2. be used for the preparation method of the biodegradable and the biocompatible porous polymer support of organizational engineering, this method comprises the following steps:

(ii) in the polymers soln of gained, add a kind of non-solvent and make described polymer precipitation and concentrated to form polymer gel;

(iii) sneak into effervescent salt in the polymer gel of gained, obtain polymkeric substance/salt/organic solvent blended gel, wherein said salt can form the hole in described polymkeric substance when effervesce;

(iv) from described polymkeric substance/salt/organic solvent blended gel, remove organic solvent; With

(v) in acidic solution, soak described gel so that described salt effervesce produces polymer support.

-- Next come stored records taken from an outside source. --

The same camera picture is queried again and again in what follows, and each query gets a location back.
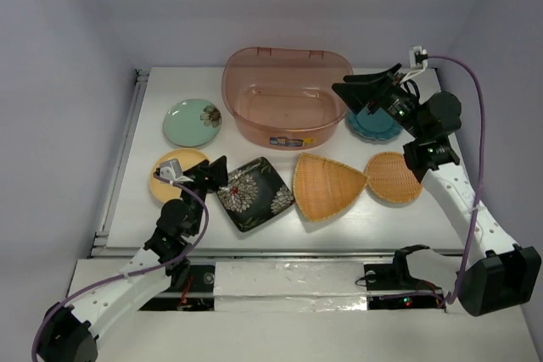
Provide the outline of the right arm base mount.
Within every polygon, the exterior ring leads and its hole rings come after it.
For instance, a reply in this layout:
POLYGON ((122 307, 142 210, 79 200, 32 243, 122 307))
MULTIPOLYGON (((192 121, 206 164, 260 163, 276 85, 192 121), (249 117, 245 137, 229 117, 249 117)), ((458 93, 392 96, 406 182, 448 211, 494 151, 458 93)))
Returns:
POLYGON ((366 264, 364 275, 355 284, 371 291, 405 291, 401 294, 370 295, 370 310, 439 309, 446 311, 445 295, 441 287, 411 275, 407 256, 429 249, 425 245, 412 245, 395 251, 388 264, 366 264))

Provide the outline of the light green floral plate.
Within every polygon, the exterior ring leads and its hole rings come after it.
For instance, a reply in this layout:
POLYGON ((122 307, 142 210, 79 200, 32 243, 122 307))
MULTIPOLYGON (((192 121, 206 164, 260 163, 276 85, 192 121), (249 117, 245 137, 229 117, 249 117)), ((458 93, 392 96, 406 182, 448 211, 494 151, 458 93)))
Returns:
POLYGON ((194 148, 210 142, 220 131, 221 111, 205 99, 186 99, 173 105, 163 121, 169 142, 194 148))

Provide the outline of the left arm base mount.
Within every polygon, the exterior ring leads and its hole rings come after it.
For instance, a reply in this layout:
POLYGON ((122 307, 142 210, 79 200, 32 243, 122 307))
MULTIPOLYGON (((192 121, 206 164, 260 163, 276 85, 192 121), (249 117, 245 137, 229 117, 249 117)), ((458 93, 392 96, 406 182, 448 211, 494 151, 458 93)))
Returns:
POLYGON ((140 311, 213 311, 215 264, 191 265, 179 288, 169 288, 150 299, 140 311))

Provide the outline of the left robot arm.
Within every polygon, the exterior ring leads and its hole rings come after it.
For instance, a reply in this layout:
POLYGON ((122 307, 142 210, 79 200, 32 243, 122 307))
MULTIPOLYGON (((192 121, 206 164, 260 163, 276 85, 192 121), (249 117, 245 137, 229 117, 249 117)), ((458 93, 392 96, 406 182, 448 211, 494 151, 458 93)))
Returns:
POLYGON ((74 292, 45 314, 31 349, 34 361, 95 361, 105 338, 150 299, 183 287, 188 255, 207 232, 205 198, 228 182, 227 158, 204 160, 175 178, 161 167, 155 180, 181 189, 165 203, 152 236, 120 271, 74 292))

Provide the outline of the teal scalloped plate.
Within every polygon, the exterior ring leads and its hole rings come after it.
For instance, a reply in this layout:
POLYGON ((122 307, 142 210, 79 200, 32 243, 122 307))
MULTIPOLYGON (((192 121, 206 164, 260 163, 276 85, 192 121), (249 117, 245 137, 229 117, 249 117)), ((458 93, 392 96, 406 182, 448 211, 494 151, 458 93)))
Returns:
POLYGON ((349 112, 347 125, 356 136, 378 142, 388 142, 400 135, 402 127, 382 109, 370 114, 367 109, 359 114, 349 112))

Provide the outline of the round woven bamboo plate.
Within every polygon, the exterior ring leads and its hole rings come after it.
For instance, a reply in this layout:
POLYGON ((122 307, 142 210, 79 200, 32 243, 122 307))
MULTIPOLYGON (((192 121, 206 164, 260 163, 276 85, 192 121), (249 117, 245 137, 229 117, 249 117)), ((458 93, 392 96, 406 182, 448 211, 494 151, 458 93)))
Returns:
POLYGON ((410 203, 418 198, 422 186, 397 152, 378 153, 365 168, 367 184, 374 194, 389 203, 410 203))

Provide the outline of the triangular woven bamboo plate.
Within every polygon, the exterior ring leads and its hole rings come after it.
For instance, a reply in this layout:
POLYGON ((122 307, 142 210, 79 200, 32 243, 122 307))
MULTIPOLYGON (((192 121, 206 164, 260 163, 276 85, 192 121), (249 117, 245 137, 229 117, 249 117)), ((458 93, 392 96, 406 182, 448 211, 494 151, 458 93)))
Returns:
POLYGON ((324 221, 346 210, 366 184, 363 172, 315 154, 302 153, 294 169, 294 199, 310 222, 324 221))

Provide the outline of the yellow round plate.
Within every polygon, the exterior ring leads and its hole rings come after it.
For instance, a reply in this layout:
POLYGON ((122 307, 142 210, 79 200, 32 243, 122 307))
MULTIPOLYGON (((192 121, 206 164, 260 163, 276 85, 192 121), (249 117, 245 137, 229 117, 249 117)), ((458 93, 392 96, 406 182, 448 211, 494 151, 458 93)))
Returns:
POLYGON ((162 162, 177 159, 183 171, 190 170, 200 162, 209 159, 204 153, 194 148, 178 148, 163 155, 154 165, 149 175, 149 189, 156 200, 161 203, 179 198, 181 190, 167 185, 154 178, 154 172, 159 168, 162 162))

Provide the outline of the black floral square plate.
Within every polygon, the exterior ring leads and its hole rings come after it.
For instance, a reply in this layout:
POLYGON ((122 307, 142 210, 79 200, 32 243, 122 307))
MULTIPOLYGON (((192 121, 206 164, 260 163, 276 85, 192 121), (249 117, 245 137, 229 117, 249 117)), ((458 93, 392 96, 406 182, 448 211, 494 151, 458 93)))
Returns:
POLYGON ((264 157, 231 171, 227 185, 216 196, 242 233, 265 224, 295 202, 289 187, 264 157))

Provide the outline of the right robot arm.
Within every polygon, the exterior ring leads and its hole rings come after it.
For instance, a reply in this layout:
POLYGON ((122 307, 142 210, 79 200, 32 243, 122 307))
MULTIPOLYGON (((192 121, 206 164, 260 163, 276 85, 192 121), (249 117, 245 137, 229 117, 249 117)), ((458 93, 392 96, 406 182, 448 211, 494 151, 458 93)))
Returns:
POLYGON ((464 241, 462 261, 452 264, 432 248, 419 244, 395 251, 392 281, 410 287, 428 281, 440 287, 444 303, 459 301, 472 316, 526 304, 540 272, 541 256, 520 246, 481 203, 481 186, 472 186, 451 146, 459 130, 462 105, 445 91, 425 102, 409 93, 399 67, 370 75, 347 75, 332 86, 353 114, 383 110, 413 136, 404 146, 407 168, 430 193, 464 241))

3. according to the method for claim 1 or 2, this method also is included in the step of the washing copolymer support behind the soaking step.

4. according to the method for claim 3, this method also is included in the drying step after the step of washing copolymer support.

5. according to the method for claim 1 or 2, wherein said polymkeric substance is a polyester based polymer.

6. according to the method for claim 5, wherein said polyester based polymer is the aliphatic polyester based polyalcohol.

7. according to the method for claim 6, wherein said aliphatic polyester is selected from by poly-(L-lactic acid), poly-(D, L-lactic acid), in the group that the multipolymer of poly-(oxyacetic acid), poly-(D, L-lactic acid-be total to-oxyacetic acid), poly-(caprolactone), poly-(hydroxy butyrate), poly-(dioxane ester) and these polymkeric substance is formed.

8. according to the method for claim 1 or 2, the organic solvent that wherein is used for dissolving described polymkeric substance is selected from the group of being made up of methylene dichloride, chloroform, acetone, dimethyl sulfoxide (DMSO), dimethyl formamide, N-Methyl pyrrolidone, dioxane, tetrahydrofuran (THF), ethyl acetate, methylethylketone and acetonitrile.

9. according to the method for claim 2, wherein said non-solvent does not dissolve described polymkeric substance basically.

10. according to the method for claim 9, wherein said non-solvent selects in the group that free water, ethanol, methyl alcohol, aqueous ethanol, Virahol, ether, hexane, heptane and sherwood oil form.

11. according to the method for claim 1 or 2, wherein said effervescent salt is selected from the group of being made up of volatile salt, bicarbonate of ammonia, yellow soda ash and sodium bicarbonate.

12. according to the method for claim 1 or 2, wherein said acidic solution is a kind of solution that is selected from the group of being made up of citric acid, hydrochloric acid, acetate, formic acid, tartrate, Whitfield's ointment, phenylformic acid and L-glutamic acid.

13. according to the method for claim 1 or 2, the molecular weight ranges of wherein said polymkeric substance is 5000-500000.

14. according to the method for claim 1 or 2, the particle size range of wherein said effervescent salt is the 100-500 micron.

15. according to the method for claim 1 or 2, wherein said effervescent salt is that 1: 1 to 1: 100 amount is sneaked into the scope of the weight ratio of described salt and described polymkeric substance.

16. according to the method for claim 1 or 2, the concentration range of wherein said acidic solution is 1% to supersaturation concentration.

17. be used for the porous polymer support of organizational engineering, it is characterized in that the porosity of described support changes according to the concentration of acidic solution used in the process for preparing described support, the granular size and the different of consumption of effervescent salt with hole size.

18. according to the support of claim 17, wherein said support is according to the method preparation of claim 1.

19. according to the support of claim 17, wherein said support is according to the method preparation of claim 2.